Selenium protein identification and profiling by mass spectrometry: A tool to assess progression of cardiomyopathy in a whale model
Colleen E. Bryana, b, Steven J. Christophera, W. Clay Davisa, Lisa E. Kilpatrick c, Wayne E. McFeed, Gregory D. Bossarte.
aAnalytical Chemistry Division, National Institute of Standards and Technology, Hollings Marine Laboratory, Charleston, SC 29412 USA
bMarine Biomedicine and Environmental Science Center, Medical University of South Carolina, Charleston, SC 29412 USA
cChemical and Biochemical Reference Data Division, National Institute of Standards and Technology, Hollings Marine Laboratory, Charleston, SC 29412 USA
dNOAA National Ocean Service, CCEHBR, Charleston, SC 29412 USA
eGeorgia Aquarium, Atlanta, GA 30313 USA
More than half of pygmy sperm whales (Kogia breviceps) that strand exhibit signs of cardiomyopathy (CMP).

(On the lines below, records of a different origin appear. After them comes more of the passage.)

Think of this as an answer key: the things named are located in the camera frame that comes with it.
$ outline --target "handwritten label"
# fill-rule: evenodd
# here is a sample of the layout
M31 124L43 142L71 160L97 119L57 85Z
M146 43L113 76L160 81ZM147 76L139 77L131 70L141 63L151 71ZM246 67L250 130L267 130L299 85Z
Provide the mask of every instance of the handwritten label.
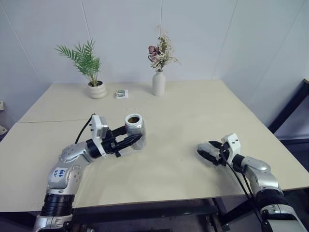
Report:
M55 168L52 176L53 182L59 182L66 175L68 168Z

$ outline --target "white vase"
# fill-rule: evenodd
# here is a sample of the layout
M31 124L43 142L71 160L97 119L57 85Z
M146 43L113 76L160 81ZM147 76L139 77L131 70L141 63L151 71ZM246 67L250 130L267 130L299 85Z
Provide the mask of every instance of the white vase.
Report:
M104 98L107 95L106 87L103 82L99 81L98 86L91 86L90 82L88 83L88 92L91 98L100 99Z
M156 71L153 76L153 94L155 96L162 96L165 93L165 76L163 72Z

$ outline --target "table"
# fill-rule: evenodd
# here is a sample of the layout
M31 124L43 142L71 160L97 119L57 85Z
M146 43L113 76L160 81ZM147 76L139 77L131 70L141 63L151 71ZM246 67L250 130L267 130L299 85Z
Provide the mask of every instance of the table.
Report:
M233 132L243 155L267 162L282 189L309 186L309 173L221 80L168 82L163 97L151 95L150 86L108 84L109 95L94 100L84 85L51 85L0 143L0 211L41 209L48 172L93 112L111 129L140 113L147 146L88 166L74 207L240 195L228 169L196 152L198 143ZM129 99L115 99L125 88ZM80 141L89 138L85 130Z

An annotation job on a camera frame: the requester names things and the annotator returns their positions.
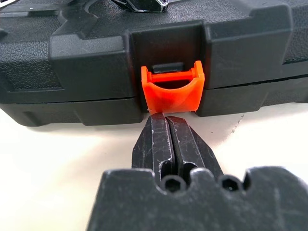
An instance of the tool case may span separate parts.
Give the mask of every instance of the tool case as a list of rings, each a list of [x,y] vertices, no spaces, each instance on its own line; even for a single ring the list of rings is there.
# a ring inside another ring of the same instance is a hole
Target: tool case
[[[25,126],[141,122],[141,67],[188,71],[196,61],[198,116],[307,103],[308,0],[187,0],[164,13],[20,0],[0,11],[0,108]]]

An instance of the orange plastic clip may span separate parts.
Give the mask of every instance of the orange plastic clip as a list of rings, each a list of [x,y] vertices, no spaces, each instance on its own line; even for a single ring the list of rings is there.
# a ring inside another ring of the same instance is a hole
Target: orange plastic clip
[[[196,111],[204,81],[201,61],[185,72],[152,74],[146,66],[141,68],[142,88],[151,114]],[[187,84],[174,89],[179,82]]]

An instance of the black plastic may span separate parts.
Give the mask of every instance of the black plastic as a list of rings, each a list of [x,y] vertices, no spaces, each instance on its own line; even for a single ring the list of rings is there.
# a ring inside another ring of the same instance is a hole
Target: black plastic
[[[0,103],[11,110],[28,104],[31,112],[32,104],[136,98],[135,110],[146,112],[141,66],[182,63],[188,70],[196,60],[206,75],[200,116],[249,111],[246,102],[212,106],[208,94],[222,102],[229,88],[264,91],[267,81],[275,86],[268,94],[292,101],[280,86],[308,74],[307,9],[308,0],[190,0],[148,14],[110,0],[21,0],[0,12]]]
[[[170,172],[160,180],[161,163],[175,166],[177,162],[176,155],[170,159],[172,151],[195,164],[187,171],[189,181],[181,174],[185,165],[178,165],[177,175]],[[134,147],[132,166],[104,172],[88,231],[302,231],[308,227],[308,185],[282,167],[253,168],[243,182],[223,175],[210,147],[184,119],[151,116]]]

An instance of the black plastic case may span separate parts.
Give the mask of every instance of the black plastic case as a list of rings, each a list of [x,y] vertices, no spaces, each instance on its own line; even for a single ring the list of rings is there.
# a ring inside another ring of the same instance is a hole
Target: black plastic case
[[[0,108],[18,123],[137,123],[141,66],[201,60],[199,116],[308,102],[308,0],[20,0],[0,12]]]

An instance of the white table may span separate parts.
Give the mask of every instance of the white table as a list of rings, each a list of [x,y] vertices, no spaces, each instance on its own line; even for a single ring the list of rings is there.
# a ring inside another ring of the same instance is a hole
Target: white table
[[[175,114],[213,149],[223,171],[284,166],[308,182],[308,104],[200,118]],[[85,231],[102,172],[129,168],[145,124],[27,128],[0,110],[0,230]]]

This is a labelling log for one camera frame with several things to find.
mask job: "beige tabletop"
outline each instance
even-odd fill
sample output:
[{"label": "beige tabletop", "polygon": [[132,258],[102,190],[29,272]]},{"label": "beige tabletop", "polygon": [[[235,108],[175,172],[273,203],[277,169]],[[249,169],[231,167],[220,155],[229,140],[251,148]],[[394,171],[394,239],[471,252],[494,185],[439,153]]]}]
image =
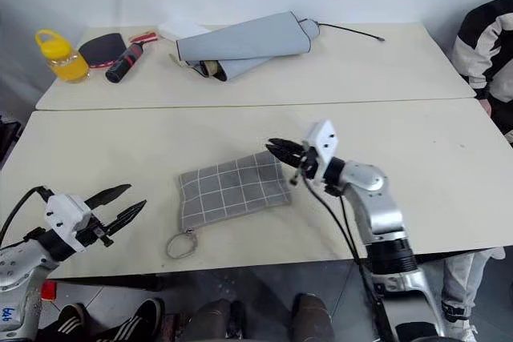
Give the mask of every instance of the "beige tabletop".
[{"label": "beige tabletop", "polygon": [[[337,156],[376,164],[388,174],[417,253],[513,243],[513,151],[473,99],[35,112],[0,174],[1,218],[39,184],[87,198],[131,183],[97,211],[106,222],[148,200],[113,246],[93,245],[53,277],[349,258],[332,219],[301,185],[293,189],[291,206],[201,228],[193,256],[170,260],[164,253],[178,231],[180,173],[261,151],[267,138],[299,140],[320,119],[336,127]],[[291,175],[290,167],[284,169]],[[44,225],[43,213],[43,202],[30,199],[6,241]]]},{"label": "beige tabletop", "polygon": [[[386,39],[378,42],[322,26],[308,54],[275,58],[228,82],[178,66],[171,41],[148,43],[125,78],[113,84],[105,69],[69,84],[56,80],[39,110],[151,107],[277,106],[285,104],[453,99],[474,91],[419,23],[350,25]],[[82,42],[119,31],[127,41],[149,26],[90,28]]]}]

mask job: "folded gray umbrella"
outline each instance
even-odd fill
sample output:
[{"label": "folded gray umbrella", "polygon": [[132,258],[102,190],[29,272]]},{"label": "folded gray umbrella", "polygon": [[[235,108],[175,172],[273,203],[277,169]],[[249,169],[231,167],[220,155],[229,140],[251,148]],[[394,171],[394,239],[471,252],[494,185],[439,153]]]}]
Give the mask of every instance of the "folded gray umbrella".
[{"label": "folded gray umbrella", "polygon": [[227,81],[276,56],[304,54],[319,35],[312,19],[283,12],[176,41],[180,60]]}]

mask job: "gray plaid pouch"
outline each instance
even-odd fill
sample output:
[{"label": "gray plaid pouch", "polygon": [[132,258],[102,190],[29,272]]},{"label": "gray plaid pouch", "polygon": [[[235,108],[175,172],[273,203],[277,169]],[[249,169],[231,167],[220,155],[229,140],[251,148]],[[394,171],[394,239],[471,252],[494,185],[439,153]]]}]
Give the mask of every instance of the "gray plaid pouch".
[{"label": "gray plaid pouch", "polygon": [[232,162],[186,172],[180,175],[179,235],[188,235],[192,249],[172,258],[191,255],[197,246],[193,231],[210,223],[252,214],[267,207],[291,203],[281,162],[269,151]]}]

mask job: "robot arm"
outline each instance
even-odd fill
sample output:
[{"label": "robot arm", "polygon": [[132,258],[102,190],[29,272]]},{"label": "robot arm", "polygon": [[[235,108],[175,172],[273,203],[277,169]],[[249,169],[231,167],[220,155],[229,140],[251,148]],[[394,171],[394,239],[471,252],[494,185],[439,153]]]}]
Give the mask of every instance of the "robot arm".
[{"label": "robot arm", "polygon": [[[51,229],[45,231],[38,227],[23,241],[0,249],[0,342],[35,340],[44,280],[60,262],[84,251],[97,239],[106,247],[113,243],[109,237],[129,224],[146,201],[121,212],[107,226],[92,210],[110,203],[129,187],[129,184],[113,187],[86,201],[76,195],[54,195],[44,187],[34,189],[47,201],[45,219]],[[9,222],[6,221],[2,234]]]},{"label": "robot arm", "polygon": [[334,158],[335,139],[331,123],[324,121],[310,131],[302,145],[270,139],[267,148],[297,169],[292,184],[297,184],[299,175],[313,179],[323,183],[329,194],[346,197],[352,206],[367,250],[374,323],[381,340],[451,340],[443,338],[442,319],[410,248],[388,178],[375,166]]}]

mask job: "black cable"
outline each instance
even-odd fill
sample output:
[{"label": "black cable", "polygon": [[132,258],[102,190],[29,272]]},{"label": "black cable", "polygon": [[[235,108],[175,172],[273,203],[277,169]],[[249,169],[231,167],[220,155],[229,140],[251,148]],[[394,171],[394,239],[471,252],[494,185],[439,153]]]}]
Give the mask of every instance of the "black cable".
[{"label": "black cable", "polygon": [[6,221],[3,223],[2,225],[2,230],[0,230],[0,247],[2,246],[2,242],[3,242],[3,239],[4,237],[6,236],[6,233],[7,233],[7,229],[9,228],[10,226],[10,223],[13,221],[14,217],[16,216],[16,213],[19,211],[19,209],[21,208],[21,206],[23,206],[23,204],[30,198],[30,196],[32,194],[34,194],[35,192],[38,192],[41,196],[44,196],[47,194],[48,190],[43,187],[43,186],[37,186],[37,187],[32,187],[20,200],[18,203],[16,203],[16,206],[14,206],[14,208],[12,209],[12,211],[10,212],[10,214],[7,216],[7,219]]},{"label": "black cable", "polygon": [[323,198],[321,198],[319,196],[319,194],[316,193],[314,189],[312,189],[312,186],[310,186],[310,183],[306,179],[306,175],[305,175],[304,171],[301,173],[301,176],[303,177],[303,182],[305,183],[305,186],[308,189],[308,191],[310,191],[310,194],[312,194],[315,197],[315,199],[317,199],[319,201],[319,203],[322,204],[325,207],[325,209],[328,210],[328,212],[331,214],[331,217],[333,218],[335,223],[338,225],[338,228],[340,229],[342,235],[344,236],[345,242],[347,243],[347,246],[348,246],[349,250],[351,251],[351,255],[353,256],[353,259],[356,260],[356,253],[355,253],[356,250],[353,250],[353,247],[352,247],[351,243],[349,242],[349,238],[347,237],[347,234],[345,233],[345,230],[342,227],[341,223],[339,222],[338,218],[335,216],[335,213],[333,212],[331,207],[328,206],[328,204],[323,200]]},{"label": "black cable", "polygon": [[384,42],[384,41],[385,41],[385,39],[384,39],[384,38],[382,38],[381,36],[376,36],[376,35],[372,35],[372,34],[367,34],[366,32],[352,30],[352,29],[347,28],[347,27],[335,26],[334,24],[328,24],[328,23],[318,23],[318,25],[319,25],[319,26],[328,26],[328,27],[338,28],[338,29],[340,29],[340,30],[345,30],[345,31],[354,32],[355,34],[361,34],[361,35],[369,36],[369,37],[371,37],[371,38],[374,38],[374,39],[379,40],[380,42]]},{"label": "black cable", "polygon": [[11,247],[16,247],[19,244],[22,244],[23,242],[25,242],[25,241],[24,240],[20,240],[19,242],[16,242],[16,243],[10,244],[8,246],[2,247],[2,248],[0,248],[0,251],[4,251],[4,250],[6,250],[8,248],[11,248]]},{"label": "black cable", "polygon": [[310,192],[310,194],[312,194],[315,197],[315,199],[317,199],[317,201],[319,201],[319,203],[325,207],[325,209],[329,212],[329,214],[331,215],[331,217],[333,218],[335,223],[338,225],[338,228],[340,229],[342,235],[344,236],[344,240],[347,243],[347,247],[349,248],[349,251],[351,251],[351,255],[353,256],[354,262],[358,266],[358,271],[360,273],[360,277],[362,278],[363,288],[366,292],[367,299],[370,301],[370,303],[373,303],[376,300],[376,297],[374,295],[373,290],[369,286],[369,282],[367,281],[365,271],[363,270],[362,261],[360,260],[360,255],[358,254],[358,250],[356,249],[356,244],[354,242],[353,234],[351,233],[351,229],[349,228],[347,214],[345,212],[345,206],[344,206],[344,203],[343,203],[341,197],[340,197],[340,199],[341,199],[342,213],[344,216],[345,225],[347,226],[347,231],[350,234],[349,237],[345,233],[343,226],[341,225],[340,221],[338,220],[337,216],[335,215],[335,213],[333,212],[331,207],[323,200],[323,198],[321,198],[319,196],[318,193],[315,192],[314,189],[312,189],[312,186],[310,186],[310,183],[308,182],[308,180],[306,178],[304,170],[301,172],[301,176],[302,176],[303,182],[305,183],[305,186],[308,189],[308,191]]},{"label": "black cable", "polygon": [[356,243],[354,242],[354,238],[353,238],[353,232],[351,231],[351,227],[349,227],[349,221],[347,220],[347,212],[345,211],[345,204],[344,204],[344,199],[342,198],[342,194],[338,198],[340,199],[340,206],[342,209],[342,216],[344,217],[345,228],[347,229],[349,239],[351,239],[351,242],[352,242],[352,245],[354,248],[354,254],[356,255],[355,261],[358,266],[358,271],[360,272],[360,277],[362,278],[364,289],[366,290],[366,294],[372,303],[372,300],[376,300],[376,297],[375,297],[372,289],[369,287],[369,282],[367,281],[365,271],[363,270],[362,260],[360,259],[360,255],[358,254],[358,249],[356,248]]}]

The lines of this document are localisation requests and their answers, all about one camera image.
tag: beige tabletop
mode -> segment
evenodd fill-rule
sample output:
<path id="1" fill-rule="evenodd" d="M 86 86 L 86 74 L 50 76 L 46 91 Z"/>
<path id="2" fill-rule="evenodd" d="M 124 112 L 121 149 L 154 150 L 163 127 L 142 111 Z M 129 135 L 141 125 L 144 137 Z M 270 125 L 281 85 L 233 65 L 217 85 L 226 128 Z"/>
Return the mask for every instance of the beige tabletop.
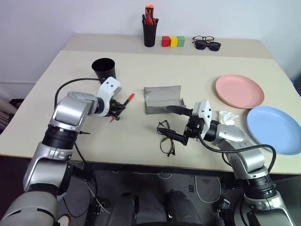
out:
<path id="1" fill-rule="evenodd" d="M 120 115 L 120 121 L 109 123 L 110 118 L 107 117 L 87 118 L 83 131 L 90 132 L 91 135 L 80 135 L 77 144 L 88 161 L 232 171 L 222 161 L 220 154 L 206 150 L 194 139 L 190 139 L 187 146 L 175 142 L 176 156 L 168 158 L 163 154 L 159 148 L 162 136 L 156 132 L 158 122 L 167 119 L 171 128 L 182 134 L 188 118 L 176 114 L 146 115 L 144 87 L 181 85 L 181 97 L 187 107 L 193 108 L 195 102 L 208 99 L 214 113 L 213 119 L 217 119 L 219 110 L 231 111 L 239 115 L 235 119 L 236 125 L 247 131 L 248 110 L 225 104 L 214 89 L 215 81 L 220 76 L 229 73 L 241 74 L 261 86 L 265 93 L 262 105 L 281 109 L 301 124 L 301 99 L 279 65 L 268 56 L 226 57 L 211 52 L 208 52 L 211 56 L 173 55 L 170 54 L 173 51 L 170 48 L 164 50 L 169 50 L 168 54 L 74 49 L 62 50 L 56 56 L 24 100 L 0 136 L 1 155 L 32 157 L 38 142 L 43 139 L 53 113 L 57 88 L 75 78 L 95 78 L 91 64 L 102 57 L 112 58 L 116 63 L 116 76 L 122 85 L 116 99 L 124 102 L 133 92 L 136 96 Z M 59 99 L 68 91 L 96 94 L 98 87 L 99 83 L 96 81 L 78 81 L 63 88 Z M 262 153 L 269 165 L 272 154 L 264 149 Z M 78 160 L 79 156 L 74 152 L 72 158 Z M 300 163 L 301 154 L 277 155 L 272 173 L 301 174 Z"/>
<path id="2" fill-rule="evenodd" d="M 195 49 L 192 37 L 185 37 L 184 47 L 179 48 L 163 48 L 161 39 L 162 37 L 157 36 L 155 46 L 149 48 L 144 46 L 143 36 L 139 35 L 75 34 L 64 50 L 273 59 L 268 49 L 257 40 L 216 38 L 214 41 L 222 45 L 218 52 L 214 52 L 208 49 L 203 51 Z"/>

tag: white tissue
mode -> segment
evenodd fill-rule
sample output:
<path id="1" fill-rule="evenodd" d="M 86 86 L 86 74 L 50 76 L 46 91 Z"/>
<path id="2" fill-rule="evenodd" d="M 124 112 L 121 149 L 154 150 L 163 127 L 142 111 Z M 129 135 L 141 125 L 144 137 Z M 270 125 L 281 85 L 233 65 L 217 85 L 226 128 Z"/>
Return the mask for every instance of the white tissue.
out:
<path id="1" fill-rule="evenodd" d="M 233 114 L 232 112 L 220 111 L 219 121 L 221 124 L 225 125 L 234 125 L 234 119 L 237 118 L 238 115 Z"/>

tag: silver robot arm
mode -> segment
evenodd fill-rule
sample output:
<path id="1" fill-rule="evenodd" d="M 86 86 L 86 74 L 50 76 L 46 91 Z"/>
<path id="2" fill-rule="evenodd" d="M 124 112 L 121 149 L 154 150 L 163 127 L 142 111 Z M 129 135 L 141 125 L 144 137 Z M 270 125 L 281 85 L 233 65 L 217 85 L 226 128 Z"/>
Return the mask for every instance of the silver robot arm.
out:
<path id="1" fill-rule="evenodd" d="M 253 146 L 245 132 L 234 126 L 217 125 L 216 139 L 213 143 L 222 150 L 240 149 Z M 264 157 L 259 149 L 226 154 L 233 168 L 235 178 L 241 179 L 245 201 L 253 210 L 280 209 L 289 224 L 295 226 L 280 193 L 269 176 Z"/>
<path id="2" fill-rule="evenodd" d="M 247 134 L 235 126 L 220 124 L 212 121 L 212 111 L 207 100 L 198 102 L 193 109 L 178 106 L 167 106 L 168 110 L 176 114 L 189 116 L 183 135 L 175 131 L 158 128 L 160 133 L 187 145 L 189 138 L 199 138 L 210 141 L 221 150 L 234 150 L 253 146 Z M 252 149 L 239 153 L 226 154 L 235 178 L 241 181 L 245 192 L 245 201 L 253 210 L 280 209 L 287 217 L 289 224 L 294 226 L 288 210 L 275 189 L 265 166 L 264 156 L 259 149 Z"/>
<path id="3" fill-rule="evenodd" d="M 96 96 L 69 92 L 58 103 L 44 139 L 38 144 L 24 176 L 25 193 L 10 205 L 0 226 L 54 224 L 56 196 L 66 191 L 69 185 L 72 166 L 68 160 L 85 119 L 92 114 L 110 115 L 112 96 L 120 89 L 120 83 L 110 77 L 101 85 Z"/>

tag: black cup rim
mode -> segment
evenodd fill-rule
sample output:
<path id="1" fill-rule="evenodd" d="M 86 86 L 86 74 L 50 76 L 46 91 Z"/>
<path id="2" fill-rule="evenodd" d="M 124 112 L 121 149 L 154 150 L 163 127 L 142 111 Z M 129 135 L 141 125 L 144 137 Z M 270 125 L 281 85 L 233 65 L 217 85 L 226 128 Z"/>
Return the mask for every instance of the black cup rim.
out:
<path id="1" fill-rule="evenodd" d="M 115 67 L 115 61 L 110 58 L 100 58 L 92 63 L 92 69 L 96 72 L 107 72 Z"/>

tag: eyeglasses
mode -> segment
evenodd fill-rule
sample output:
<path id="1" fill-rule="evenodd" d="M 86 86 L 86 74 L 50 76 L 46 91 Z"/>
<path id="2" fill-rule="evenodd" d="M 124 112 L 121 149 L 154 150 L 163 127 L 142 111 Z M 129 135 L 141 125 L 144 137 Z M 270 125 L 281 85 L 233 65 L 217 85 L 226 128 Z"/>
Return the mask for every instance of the eyeglasses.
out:
<path id="1" fill-rule="evenodd" d="M 169 123 L 168 123 L 167 120 L 164 120 L 164 121 L 162 121 L 162 122 L 159 122 L 159 125 L 157 126 L 157 132 L 158 132 L 159 134 L 163 135 L 163 134 L 160 133 L 160 131 L 158 130 L 159 128 L 170 129 L 170 125 L 169 125 Z M 168 152 L 165 152 L 165 151 L 163 151 L 163 149 L 162 149 L 162 143 L 163 143 L 164 141 L 168 140 L 168 139 L 170 139 L 170 148 L 169 148 L 169 151 L 168 151 Z M 175 155 L 174 141 L 173 141 L 171 138 L 169 138 L 169 137 L 164 137 L 164 138 L 161 139 L 161 141 L 160 141 L 160 149 L 161 149 L 161 152 L 167 154 L 168 157 L 170 156 L 170 154 Z"/>
<path id="2" fill-rule="evenodd" d="M 209 47 L 211 51 L 218 51 L 220 50 L 221 44 L 219 42 L 214 41 L 214 37 L 212 36 L 195 36 L 192 38 L 193 42 L 197 49 L 205 49 L 206 47 Z"/>

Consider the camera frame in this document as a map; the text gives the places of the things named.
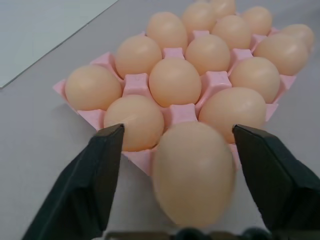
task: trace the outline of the pink foam tray
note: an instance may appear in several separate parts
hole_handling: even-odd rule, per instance
[[[270,32],[274,34],[278,32],[273,28]],[[209,34],[208,31],[194,31],[193,38]],[[197,117],[199,115],[200,109],[212,95],[218,93],[221,90],[231,88],[232,84],[230,83],[228,76],[234,67],[242,60],[247,58],[252,58],[252,52],[257,46],[257,44],[262,41],[266,36],[253,35],[250,49],[233,49],[231,51],[231,62],[229,71],[208,71],[201,76],[202,90],[201,95],[196,104],[187,104],[187,105],[171,105],[170,107],[164,108],[159,106],[161,112],[163,113],[165,130],[170,126],[189,121],[198,121]],[[182,48],[165,48],[163,50],[164,58],[178,57],[184,59]],[[153,100],[152,95],[149,90],[148,75],[146,73],[126,75],[124,79],[121,79],[115,71],[115,59],[114,56],[107,52],[97,59],[93,60],[90,64],[100,65],[108,70],[110,70],[120,81],[123,87],[122,96],[138,94],[146,96]],[[278,107],[278,100],[281,96],[289,90],[291,85],[294,83],[295,76],[285,76],[281,75],[281,86],[279,92],[272,104],[267,104],[267,113],[266,119],[267,122],[271,116],[274,114]],[[53,86],[53,89],[68,103],[66,94],[65,94],[65,80],[61,80],[56,85]],[[97,131],[103,128],[103,118],[105,115],[104,110],[91,110],[91,111],[76,111],[78,115],[83,117],[89,124],[91,124]],[[238,156],[237,147],[235,144],[230,144],[230,149],[232,151],[235,165],[237,168],[241,166]],[[130,159],[135,165],[137,165],[141,170],[143,170],[147,175],[151,175],[151,164],[153,159],[153,154],[157,147],[153,149],[147,149],[139,152],[122,152],[128,159]]]

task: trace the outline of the white surface
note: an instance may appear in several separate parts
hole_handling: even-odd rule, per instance
[[[95,130],[75,114],[52,86],[75,68],[112,51],[141,33],[159,11],[181,15],[191,0],[119,0],[0,92],[0,239],[19,240],[66,165]],[[266,129],[320,176],[320,1],[237,0],[238,11],[254,5],[275,14],[274,26],[303,23],[315,32],[308,65]],[[241,233],[263,226],[241,170],[232,204],[207,230]],[[108,231],[174,231],[177,228],[154,199],[150,179],[123,158]]]
[[[0,0],[0,88],[117,0]]]

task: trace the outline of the brown egg
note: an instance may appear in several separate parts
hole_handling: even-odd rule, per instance
[[[308,61],[304,43],[293,36],[277,33],[262,40],[253,52],[272,62],[282,75],[296,75]]]
[[[239,16],[229,15],[221,18],[213,27],[211,34],[222,38],[229,49],[248,49],[251,43],[249,25]]]
[[[217,19],[236,14],[235,0],[211,0],[211,2]]]
[[[137,35],[125,40],[115,55],[115,67],[124,79],[127,74],[150,74],[162,59],[157,43],[147,36]]]
[[[138,152],[153,148],[165,127],[164,117],[157,104],[142,95],[121,97],[105,113],[105,128],[124,124],[122,150]]]
[[[182,48],[188,46],[187,30],[179,17],[171,12],[158,12],[148,23],[146,35],[153,39],[161,49]]]
[[[162,107],[195,104],[201,93],[201,80],[188,61],[170,57],[152,69],[149,88],[154,100]]]
[[[234,124],[261,128],[266,112],[267,105],[259,93],[249,88],[231,87],[207,100],[200,111],[199,121],[216,129],[232,144],[235,142]]]
[[[213,7],[208,2],[195,2],[191,4],[182,15],[182,22],[189,37],[195,30],[211,31],[216,21],[217,18],[213,13]]]
[[[315,44],[315,34],[310,27],[304,24],[293,24],[281,30],[281,33],[288,34],[292,37],[300,39],[305,43],[310,52]]]
[[[223,137],[196,121],[179,123],[164,133],[152,166],[156,199],[181,227],[214,224],[230,203],[235,174]]]
[[[241,17],[249,25],[252,34],[268,35],[272,28],[273,16],[265,7],[254,6],[242,13]]]
[[[98,65],[76,69],[65,83],[65,96],[75,110],[107,110],[121,97],[118,79],[106,68]]]
[[[233,87],[244,87],[257,91],[267,104],[274,101],[281,82],[276,66],[263,57],[242,60],[232,70],[229,80]]]
[[[207,71],[227,71],[230,50],[220,37],[208,34],[197,37],[189,44],[185,59],[195,66],[200,76]]]

Many factors may contribute to the development of idiopathic CMP in K. breviceps, including genetics, infectious agents, contaminants, biotoxins, and dietary intake (e.g. selenium, mercury, and pro-oxidants). This study assessed trace elements and associated proteins in K. breviceps at various stages of CMP progression using fresh frozen liver and heart samples collected from individuals that stranded along U.S. Atlantic and Gulf coasts. First, total Se was measured by collision cell inductively coupled plasma mass spectrometry (ICP-MS) and total Hg was measured by pyrolysis atomic absorption (AA) to examine if the Se/Hg detoxification pathway inhibits the bioavailability of Se. Double spike speciated isotope dilution gas chromatography ICP-MS was utilized to measure methyl Hg and inorganic Hg. Selenium species profiles were examined by multi-dimension liquid chromatography ICP-MS detection, and Se protein identification was performed by liquid chromatography electrospray tandem mass spectrometry (LC-ESI-MS/MS). Data collected on trace elements and selenium proteins were evaluated in the context of animal life history and other complementary histological information to gain insight into the biochemical pathways contributing to the development of CMP in K. breviceps. Selenium protein patterns for metallothioneins were different between animals with no pathological findings and those with CMP, indicating that Se protein expression is altered with the disease state in K. breviceps. Profiling Se species with SEC/ICP-MS proved to be a useful tool to identify Se protein pattern differences between heart disease stages and may be applied to other species.